→ **AIM OF THE TASK**
In the records below, locate the line containing "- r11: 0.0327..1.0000", then output that line and all later lines exactly, through the last one.

== Segment start ==

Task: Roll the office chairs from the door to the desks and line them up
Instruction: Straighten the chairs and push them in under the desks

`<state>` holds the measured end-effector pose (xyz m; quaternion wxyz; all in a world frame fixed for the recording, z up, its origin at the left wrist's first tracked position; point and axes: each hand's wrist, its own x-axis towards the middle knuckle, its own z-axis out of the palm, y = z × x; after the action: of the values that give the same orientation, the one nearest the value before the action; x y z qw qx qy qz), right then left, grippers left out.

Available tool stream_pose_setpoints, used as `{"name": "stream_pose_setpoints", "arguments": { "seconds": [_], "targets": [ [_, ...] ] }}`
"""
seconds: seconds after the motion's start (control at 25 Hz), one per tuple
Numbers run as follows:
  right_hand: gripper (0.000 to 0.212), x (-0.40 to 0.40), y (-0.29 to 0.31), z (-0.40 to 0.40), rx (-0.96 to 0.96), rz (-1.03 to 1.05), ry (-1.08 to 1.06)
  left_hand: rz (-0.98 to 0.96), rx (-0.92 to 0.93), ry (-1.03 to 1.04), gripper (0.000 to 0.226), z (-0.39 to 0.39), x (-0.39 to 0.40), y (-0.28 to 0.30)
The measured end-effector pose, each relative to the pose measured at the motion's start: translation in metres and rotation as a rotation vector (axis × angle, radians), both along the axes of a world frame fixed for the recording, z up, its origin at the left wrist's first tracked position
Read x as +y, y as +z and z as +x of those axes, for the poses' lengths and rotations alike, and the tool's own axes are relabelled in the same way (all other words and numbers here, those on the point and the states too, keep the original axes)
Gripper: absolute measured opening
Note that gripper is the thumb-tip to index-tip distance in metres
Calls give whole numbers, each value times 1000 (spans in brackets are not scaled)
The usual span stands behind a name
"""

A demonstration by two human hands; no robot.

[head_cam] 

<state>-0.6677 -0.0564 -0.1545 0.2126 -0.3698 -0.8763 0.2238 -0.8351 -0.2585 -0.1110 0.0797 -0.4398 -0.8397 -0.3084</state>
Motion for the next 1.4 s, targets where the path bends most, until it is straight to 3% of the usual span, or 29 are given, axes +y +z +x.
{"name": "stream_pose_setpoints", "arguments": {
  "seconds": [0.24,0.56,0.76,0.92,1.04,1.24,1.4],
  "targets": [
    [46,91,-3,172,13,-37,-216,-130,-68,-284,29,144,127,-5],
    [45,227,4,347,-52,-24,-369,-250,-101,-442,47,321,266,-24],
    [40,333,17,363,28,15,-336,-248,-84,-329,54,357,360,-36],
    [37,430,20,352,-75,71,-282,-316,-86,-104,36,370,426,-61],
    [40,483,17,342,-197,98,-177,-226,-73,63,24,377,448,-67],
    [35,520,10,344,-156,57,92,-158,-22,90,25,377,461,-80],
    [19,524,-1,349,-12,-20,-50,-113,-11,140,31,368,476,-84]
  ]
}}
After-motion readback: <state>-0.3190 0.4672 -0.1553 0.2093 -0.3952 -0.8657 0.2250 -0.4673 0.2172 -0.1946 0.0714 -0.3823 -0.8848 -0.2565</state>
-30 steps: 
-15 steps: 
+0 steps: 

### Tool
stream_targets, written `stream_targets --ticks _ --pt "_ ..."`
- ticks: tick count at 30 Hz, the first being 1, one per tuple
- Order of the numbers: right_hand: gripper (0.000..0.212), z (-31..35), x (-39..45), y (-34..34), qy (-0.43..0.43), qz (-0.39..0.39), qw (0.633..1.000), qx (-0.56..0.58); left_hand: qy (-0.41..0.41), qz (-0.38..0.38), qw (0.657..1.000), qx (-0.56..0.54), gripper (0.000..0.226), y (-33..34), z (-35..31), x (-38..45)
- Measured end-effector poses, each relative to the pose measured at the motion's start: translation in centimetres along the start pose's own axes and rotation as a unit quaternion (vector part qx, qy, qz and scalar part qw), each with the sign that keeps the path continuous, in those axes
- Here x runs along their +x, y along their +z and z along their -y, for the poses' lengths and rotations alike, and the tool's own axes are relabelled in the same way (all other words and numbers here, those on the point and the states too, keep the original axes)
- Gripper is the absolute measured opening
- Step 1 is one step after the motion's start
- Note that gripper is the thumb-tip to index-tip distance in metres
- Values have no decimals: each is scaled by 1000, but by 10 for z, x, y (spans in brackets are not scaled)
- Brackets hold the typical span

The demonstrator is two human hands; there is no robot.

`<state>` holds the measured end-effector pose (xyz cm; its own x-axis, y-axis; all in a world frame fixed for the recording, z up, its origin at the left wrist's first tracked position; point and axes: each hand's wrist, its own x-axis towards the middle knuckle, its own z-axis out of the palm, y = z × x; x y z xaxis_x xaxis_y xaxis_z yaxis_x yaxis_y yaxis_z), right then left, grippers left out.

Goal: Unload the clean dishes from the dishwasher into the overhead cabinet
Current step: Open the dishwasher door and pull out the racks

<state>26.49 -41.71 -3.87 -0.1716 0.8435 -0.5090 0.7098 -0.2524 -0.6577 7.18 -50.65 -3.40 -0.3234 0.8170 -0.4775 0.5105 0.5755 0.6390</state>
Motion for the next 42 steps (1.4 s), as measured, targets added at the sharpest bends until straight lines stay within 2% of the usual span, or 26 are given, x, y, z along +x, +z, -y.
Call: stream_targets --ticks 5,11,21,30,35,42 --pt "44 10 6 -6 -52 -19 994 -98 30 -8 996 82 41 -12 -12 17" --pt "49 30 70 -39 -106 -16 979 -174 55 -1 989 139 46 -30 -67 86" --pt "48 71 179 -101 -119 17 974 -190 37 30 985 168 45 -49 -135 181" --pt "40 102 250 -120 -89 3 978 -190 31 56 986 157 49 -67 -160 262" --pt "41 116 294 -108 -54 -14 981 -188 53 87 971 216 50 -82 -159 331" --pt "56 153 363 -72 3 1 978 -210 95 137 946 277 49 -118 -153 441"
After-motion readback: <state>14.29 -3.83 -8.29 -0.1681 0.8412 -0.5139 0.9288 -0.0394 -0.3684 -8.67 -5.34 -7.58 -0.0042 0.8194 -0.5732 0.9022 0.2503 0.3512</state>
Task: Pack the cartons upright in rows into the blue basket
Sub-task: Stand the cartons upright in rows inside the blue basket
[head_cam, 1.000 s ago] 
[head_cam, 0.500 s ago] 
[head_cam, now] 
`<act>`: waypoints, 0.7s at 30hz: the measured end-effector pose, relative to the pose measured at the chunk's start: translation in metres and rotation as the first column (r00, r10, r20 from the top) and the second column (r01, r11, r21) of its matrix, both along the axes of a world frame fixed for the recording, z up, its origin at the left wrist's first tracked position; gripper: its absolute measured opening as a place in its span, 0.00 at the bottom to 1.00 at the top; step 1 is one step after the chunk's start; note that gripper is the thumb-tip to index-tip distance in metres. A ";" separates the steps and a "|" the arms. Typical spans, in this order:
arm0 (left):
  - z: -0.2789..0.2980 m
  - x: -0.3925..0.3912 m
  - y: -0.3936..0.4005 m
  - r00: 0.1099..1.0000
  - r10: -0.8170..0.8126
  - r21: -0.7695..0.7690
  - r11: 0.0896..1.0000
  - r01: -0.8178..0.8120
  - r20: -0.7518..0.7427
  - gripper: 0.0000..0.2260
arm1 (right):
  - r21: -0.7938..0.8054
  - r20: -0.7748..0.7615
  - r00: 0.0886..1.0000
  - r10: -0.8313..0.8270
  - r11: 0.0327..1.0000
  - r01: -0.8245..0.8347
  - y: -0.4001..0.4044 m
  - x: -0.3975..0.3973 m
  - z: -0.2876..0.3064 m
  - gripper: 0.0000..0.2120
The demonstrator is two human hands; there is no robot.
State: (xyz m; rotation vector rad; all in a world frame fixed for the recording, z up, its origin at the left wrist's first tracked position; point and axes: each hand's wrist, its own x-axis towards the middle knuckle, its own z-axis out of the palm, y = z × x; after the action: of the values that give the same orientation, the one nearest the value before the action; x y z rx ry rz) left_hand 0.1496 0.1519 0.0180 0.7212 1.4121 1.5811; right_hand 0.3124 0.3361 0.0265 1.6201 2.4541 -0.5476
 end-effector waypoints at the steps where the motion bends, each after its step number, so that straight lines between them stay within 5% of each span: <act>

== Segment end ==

→ **FINISHED TASK**
  - r11: 0.0327..1.0000
  - r01: -0.8245..0.8347
  - y: -0.4001..0.4044 m
  - x: -0.3975..0.3973 m
  - z: -0.2876..0.3064 m
  - gripper: 0.0000..0.2120
The demonstrator is two human hands; there is no robot.
State: (xyz m; rotation vector rad; all in a world frame fixed for the recording, z up, its origin at the left wrist's first tracked position; point and axes: each hand's wrist, its own x-axis towards the middle knuckle, its own z-axis out of the palm, y = z × x; after the action: of the values that give the same orientation, the one nearest the value before the action; x y z rx ry rz) left_hand 0.1496 0.1519 0.0180 0.7212 1.4121 1.5811; right_hand 0.3124 0.3361 0.0265 1.6201 2.4541 -0.5476
 end-effector waypoints at the steps where the motion bends, each after its step number, so that straight lines between them stay within 5% of each span: <act>

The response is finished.